=== Problem details ===
For the listing below, give the count of lines containing the string "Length" and nothing else.

=== Input data ===
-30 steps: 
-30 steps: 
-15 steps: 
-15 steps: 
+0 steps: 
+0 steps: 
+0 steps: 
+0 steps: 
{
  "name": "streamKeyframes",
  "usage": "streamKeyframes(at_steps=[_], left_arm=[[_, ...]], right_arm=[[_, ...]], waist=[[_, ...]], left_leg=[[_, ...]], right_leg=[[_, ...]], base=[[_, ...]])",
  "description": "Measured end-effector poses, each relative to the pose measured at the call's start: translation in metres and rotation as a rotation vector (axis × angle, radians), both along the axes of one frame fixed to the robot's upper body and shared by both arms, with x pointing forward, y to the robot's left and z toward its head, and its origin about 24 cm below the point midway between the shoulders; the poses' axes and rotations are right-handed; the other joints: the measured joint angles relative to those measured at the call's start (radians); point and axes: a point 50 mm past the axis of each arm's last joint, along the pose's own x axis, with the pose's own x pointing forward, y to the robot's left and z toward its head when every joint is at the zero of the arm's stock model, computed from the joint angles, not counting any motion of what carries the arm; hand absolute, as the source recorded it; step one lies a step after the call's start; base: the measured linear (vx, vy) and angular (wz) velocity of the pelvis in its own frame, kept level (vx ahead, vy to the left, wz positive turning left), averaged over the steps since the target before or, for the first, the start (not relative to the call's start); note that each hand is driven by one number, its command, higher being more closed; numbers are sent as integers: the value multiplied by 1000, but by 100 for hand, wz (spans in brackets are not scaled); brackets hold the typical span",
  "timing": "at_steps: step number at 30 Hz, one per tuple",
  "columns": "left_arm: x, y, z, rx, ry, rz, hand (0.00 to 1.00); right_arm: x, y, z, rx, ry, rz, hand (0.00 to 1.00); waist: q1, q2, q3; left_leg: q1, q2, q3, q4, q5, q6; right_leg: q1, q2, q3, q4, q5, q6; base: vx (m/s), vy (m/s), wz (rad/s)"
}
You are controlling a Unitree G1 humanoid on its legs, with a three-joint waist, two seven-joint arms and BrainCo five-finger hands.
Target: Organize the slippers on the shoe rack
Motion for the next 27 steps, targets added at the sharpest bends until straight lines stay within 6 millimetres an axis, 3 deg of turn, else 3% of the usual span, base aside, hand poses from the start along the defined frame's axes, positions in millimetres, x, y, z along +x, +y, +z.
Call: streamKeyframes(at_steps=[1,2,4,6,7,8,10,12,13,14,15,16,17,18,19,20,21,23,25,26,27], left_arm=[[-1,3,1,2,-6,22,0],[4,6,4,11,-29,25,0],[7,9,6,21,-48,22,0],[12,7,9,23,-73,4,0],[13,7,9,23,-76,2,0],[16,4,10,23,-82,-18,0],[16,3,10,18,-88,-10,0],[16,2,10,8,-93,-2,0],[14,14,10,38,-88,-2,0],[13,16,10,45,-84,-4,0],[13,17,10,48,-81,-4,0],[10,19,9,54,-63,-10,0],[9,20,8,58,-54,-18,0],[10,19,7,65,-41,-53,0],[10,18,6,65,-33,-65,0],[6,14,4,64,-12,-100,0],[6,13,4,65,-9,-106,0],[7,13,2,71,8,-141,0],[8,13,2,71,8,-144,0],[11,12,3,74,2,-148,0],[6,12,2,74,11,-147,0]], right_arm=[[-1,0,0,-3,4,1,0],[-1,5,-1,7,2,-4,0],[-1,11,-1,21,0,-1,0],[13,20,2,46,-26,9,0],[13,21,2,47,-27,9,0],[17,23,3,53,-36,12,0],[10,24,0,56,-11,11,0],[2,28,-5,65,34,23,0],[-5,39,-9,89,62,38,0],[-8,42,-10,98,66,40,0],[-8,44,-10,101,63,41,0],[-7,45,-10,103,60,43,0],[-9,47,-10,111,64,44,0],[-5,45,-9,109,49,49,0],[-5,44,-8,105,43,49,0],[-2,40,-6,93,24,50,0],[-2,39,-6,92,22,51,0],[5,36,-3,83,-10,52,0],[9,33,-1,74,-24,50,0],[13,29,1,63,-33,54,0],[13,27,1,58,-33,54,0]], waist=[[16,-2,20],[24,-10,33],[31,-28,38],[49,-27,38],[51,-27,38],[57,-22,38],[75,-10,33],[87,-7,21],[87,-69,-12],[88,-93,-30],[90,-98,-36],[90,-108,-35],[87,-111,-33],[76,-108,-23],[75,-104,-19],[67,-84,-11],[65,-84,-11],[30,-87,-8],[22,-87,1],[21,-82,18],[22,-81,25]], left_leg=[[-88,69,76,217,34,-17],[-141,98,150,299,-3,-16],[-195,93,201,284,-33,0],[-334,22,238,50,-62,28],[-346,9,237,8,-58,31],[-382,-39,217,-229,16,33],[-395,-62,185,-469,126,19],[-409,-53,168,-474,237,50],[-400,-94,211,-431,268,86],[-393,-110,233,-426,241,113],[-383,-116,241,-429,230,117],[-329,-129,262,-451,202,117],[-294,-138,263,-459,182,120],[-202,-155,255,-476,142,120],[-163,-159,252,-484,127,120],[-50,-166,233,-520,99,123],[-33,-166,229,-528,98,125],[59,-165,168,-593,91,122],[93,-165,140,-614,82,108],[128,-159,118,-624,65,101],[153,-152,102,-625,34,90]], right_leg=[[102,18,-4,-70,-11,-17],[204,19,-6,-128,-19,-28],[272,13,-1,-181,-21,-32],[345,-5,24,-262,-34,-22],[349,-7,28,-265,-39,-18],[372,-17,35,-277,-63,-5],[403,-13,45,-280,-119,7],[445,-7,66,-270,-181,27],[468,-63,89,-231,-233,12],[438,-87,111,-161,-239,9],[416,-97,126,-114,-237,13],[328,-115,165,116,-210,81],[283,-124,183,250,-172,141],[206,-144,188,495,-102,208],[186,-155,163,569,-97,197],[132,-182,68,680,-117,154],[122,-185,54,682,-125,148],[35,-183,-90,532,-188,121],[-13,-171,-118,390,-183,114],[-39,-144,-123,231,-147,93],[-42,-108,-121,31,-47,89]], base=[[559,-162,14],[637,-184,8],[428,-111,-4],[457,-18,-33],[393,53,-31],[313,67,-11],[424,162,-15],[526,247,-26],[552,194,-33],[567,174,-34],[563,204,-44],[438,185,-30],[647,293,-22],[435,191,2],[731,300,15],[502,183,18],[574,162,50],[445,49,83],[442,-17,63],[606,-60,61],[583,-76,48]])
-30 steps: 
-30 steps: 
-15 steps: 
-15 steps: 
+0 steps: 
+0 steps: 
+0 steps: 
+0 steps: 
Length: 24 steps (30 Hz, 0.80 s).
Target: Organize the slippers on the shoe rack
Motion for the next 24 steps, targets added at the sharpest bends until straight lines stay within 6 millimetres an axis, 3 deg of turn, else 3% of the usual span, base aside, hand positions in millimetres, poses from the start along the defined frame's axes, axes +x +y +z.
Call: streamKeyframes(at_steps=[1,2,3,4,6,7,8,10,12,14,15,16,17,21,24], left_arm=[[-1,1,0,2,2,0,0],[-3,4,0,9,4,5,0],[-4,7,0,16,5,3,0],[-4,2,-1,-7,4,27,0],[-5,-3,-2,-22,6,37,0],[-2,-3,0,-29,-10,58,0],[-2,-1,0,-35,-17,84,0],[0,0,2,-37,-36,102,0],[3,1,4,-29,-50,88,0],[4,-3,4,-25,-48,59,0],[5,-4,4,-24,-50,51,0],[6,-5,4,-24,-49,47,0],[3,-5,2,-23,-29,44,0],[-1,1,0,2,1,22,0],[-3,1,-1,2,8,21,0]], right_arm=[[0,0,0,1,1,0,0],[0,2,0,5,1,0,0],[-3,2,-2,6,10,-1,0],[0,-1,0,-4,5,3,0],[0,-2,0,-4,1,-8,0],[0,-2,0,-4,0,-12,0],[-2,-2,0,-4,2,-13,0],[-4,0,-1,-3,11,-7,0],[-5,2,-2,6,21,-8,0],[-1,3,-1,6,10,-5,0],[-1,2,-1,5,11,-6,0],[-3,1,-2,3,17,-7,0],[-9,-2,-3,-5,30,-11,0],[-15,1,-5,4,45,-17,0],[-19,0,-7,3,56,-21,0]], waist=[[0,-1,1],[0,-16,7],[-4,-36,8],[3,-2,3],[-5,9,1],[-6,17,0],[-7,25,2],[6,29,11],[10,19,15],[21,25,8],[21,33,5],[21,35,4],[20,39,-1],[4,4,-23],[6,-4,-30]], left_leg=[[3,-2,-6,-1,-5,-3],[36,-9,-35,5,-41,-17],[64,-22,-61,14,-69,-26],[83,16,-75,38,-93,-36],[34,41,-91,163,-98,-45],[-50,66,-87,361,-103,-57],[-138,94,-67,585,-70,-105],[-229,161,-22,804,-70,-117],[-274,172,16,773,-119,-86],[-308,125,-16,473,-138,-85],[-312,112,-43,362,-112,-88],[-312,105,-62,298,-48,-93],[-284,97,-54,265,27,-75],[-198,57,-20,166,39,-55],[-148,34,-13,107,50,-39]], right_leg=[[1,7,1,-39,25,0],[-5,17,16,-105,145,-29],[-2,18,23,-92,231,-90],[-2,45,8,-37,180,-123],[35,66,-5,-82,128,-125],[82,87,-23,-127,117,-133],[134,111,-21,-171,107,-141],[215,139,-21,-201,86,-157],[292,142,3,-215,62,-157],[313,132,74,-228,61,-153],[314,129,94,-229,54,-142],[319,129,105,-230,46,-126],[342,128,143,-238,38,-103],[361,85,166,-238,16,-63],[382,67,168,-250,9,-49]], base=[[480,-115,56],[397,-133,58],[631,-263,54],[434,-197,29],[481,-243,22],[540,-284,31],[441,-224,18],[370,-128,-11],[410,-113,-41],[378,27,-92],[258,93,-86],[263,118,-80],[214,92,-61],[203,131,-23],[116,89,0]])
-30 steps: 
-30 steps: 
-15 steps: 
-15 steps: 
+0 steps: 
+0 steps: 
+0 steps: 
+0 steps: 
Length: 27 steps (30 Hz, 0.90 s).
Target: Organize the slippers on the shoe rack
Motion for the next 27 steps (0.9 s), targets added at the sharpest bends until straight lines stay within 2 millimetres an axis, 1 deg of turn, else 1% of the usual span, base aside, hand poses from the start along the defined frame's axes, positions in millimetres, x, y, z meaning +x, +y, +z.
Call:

=== Result for this task ===
2